In the background, two homes remain standing, though most homes on the island that withstood the fury of the massive 400-mile-wide beast still have to be gutted to return them to a livable condition.


--steve buser

Thursday, January 1, 2009

Lost and found, but not fixed



While driving on the Bolivar Peninsula a few days ago, we came across this collection of found items.

There was a man wandering around, and I assumed it was his work. All around stood sticks where houses and been -- gutless houses with nothing below them -- and every kind of destruction you can imagine.

It has been more than 90 days since Hurricane Ike unleased its destructive force on the defenseless finger of land.   Still little has been done to restore the island to life. Building codes, financing, real estate laws, insurance, FEMA assistance, flood elevations, work to restore utilities, roads, dunes -- it is all in a snarled mess.
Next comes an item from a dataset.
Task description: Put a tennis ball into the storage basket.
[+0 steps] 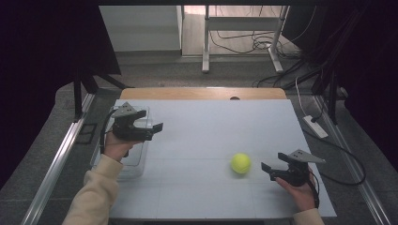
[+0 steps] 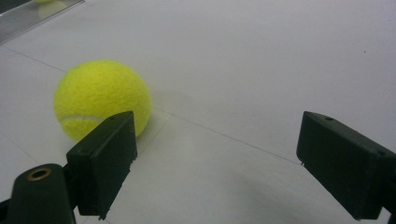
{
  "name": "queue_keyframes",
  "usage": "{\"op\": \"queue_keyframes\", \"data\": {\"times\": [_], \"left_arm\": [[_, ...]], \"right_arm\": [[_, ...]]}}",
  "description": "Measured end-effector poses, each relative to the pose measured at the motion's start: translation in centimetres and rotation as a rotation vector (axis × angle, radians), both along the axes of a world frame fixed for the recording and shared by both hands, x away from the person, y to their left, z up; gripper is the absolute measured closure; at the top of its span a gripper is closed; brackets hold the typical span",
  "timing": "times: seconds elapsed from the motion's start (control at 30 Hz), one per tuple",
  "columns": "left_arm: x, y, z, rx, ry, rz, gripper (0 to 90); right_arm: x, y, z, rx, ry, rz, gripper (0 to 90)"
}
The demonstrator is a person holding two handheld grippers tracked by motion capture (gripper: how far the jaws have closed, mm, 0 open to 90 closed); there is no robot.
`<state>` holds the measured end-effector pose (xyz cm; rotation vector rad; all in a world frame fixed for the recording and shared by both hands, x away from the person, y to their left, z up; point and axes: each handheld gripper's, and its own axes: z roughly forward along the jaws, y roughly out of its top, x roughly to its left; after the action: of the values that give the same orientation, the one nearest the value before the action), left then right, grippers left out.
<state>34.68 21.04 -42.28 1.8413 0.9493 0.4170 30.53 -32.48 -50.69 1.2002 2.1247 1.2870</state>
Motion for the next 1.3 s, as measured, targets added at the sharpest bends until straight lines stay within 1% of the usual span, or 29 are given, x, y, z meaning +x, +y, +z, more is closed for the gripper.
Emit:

So, this man does what he can. He places things he finds in this pile, hoping that someone will recognize something that was theirs. Maybe it will restore a little, though very little, order to their life.

Behind his foundlings laid out on the driveway is a gaping hole where homeowners used to park their cars on a slab beneath the house. The slab is cracked into pieces, some in the hole, some missing.

Meanwhile, on a internet forum board for the peninsula, volunteers saying they are working to get donated ladders so that people can enter their houses and see what is left.